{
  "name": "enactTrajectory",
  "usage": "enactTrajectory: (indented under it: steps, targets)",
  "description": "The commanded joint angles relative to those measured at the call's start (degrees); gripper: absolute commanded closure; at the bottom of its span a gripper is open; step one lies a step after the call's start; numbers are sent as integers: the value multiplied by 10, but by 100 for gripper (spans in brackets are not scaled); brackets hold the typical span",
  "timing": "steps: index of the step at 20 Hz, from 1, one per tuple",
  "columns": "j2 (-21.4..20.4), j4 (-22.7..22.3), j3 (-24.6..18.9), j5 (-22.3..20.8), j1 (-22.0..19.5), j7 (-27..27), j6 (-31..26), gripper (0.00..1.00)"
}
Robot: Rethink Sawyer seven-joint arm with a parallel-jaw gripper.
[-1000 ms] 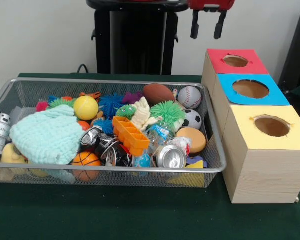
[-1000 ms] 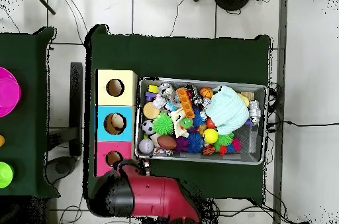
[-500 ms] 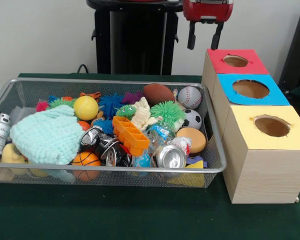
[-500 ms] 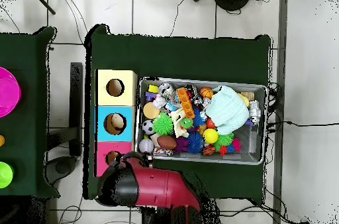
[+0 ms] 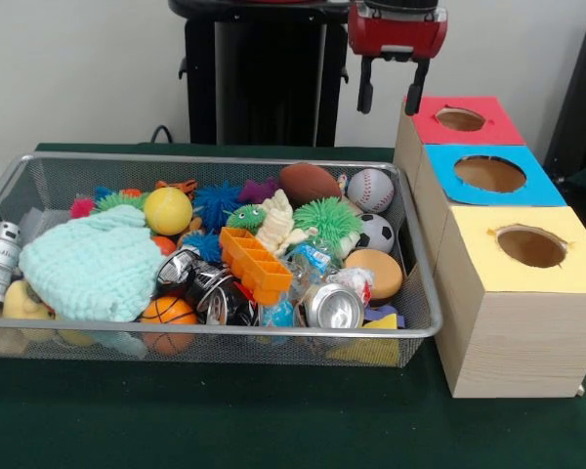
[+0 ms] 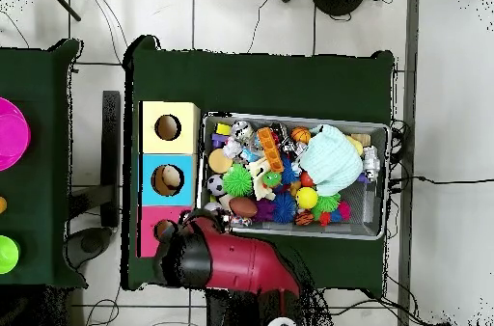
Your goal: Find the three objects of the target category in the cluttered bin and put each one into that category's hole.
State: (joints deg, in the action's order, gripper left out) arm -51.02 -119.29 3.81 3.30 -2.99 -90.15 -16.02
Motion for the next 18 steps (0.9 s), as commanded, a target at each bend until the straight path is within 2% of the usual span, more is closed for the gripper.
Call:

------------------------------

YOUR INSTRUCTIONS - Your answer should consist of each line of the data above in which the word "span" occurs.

WRITTEN ANSWER -
  "description": "The commanded joint angles relative to those measured at the call's start (degrees); gripper: absolute commanded closure; at the bottom of its span a gripper is open; step one lies a step after the call's start; numbers are sent as integers: the value multiplied by 10, but by 100 for gripper (spans in brackets are not scaled); brackets hold the typical span",
Motion for the next 18 steps (0.9 s), as commanded, a target at each bend until the straight path is within 2% of the usual span, more is closed for the gripper.

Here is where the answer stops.